### PROBLEM REQUIREMENTS:
Starting at the line below holding "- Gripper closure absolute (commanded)" and stopping at the line holding "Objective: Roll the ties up", print every line exactly, both ends included, and leave the rest out.

### AVAILABLE DATA:

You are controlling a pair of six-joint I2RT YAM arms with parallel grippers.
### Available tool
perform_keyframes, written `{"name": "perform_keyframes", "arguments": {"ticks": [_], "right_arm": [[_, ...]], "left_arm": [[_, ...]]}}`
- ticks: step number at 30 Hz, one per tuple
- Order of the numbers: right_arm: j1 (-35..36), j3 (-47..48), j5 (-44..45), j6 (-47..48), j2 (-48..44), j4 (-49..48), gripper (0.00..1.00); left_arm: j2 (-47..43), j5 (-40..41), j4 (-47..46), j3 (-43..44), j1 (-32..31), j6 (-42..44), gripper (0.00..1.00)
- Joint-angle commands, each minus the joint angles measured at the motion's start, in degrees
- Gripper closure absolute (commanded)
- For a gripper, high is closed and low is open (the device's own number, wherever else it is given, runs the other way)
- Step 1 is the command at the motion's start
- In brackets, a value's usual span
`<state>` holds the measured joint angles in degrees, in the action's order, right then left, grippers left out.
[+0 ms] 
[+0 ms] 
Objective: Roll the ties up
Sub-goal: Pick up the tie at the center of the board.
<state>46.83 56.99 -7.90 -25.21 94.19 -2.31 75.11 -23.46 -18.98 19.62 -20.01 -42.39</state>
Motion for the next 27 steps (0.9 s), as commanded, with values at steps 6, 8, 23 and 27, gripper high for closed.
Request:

### EXPECTED ANSWER:
- Gripper closure absolute (commanded)
- For a gripper, high is closed and low is open (the device's own number, wherever else it is given, runs the other way)
- Step 1 is the command at the motion's start
- In brackets, a value's usual span
`<state>` holds the measured joint angles in degrees, in the action's order, right then left, grippers left out.
[+0 ms] 
[+0 ms] 
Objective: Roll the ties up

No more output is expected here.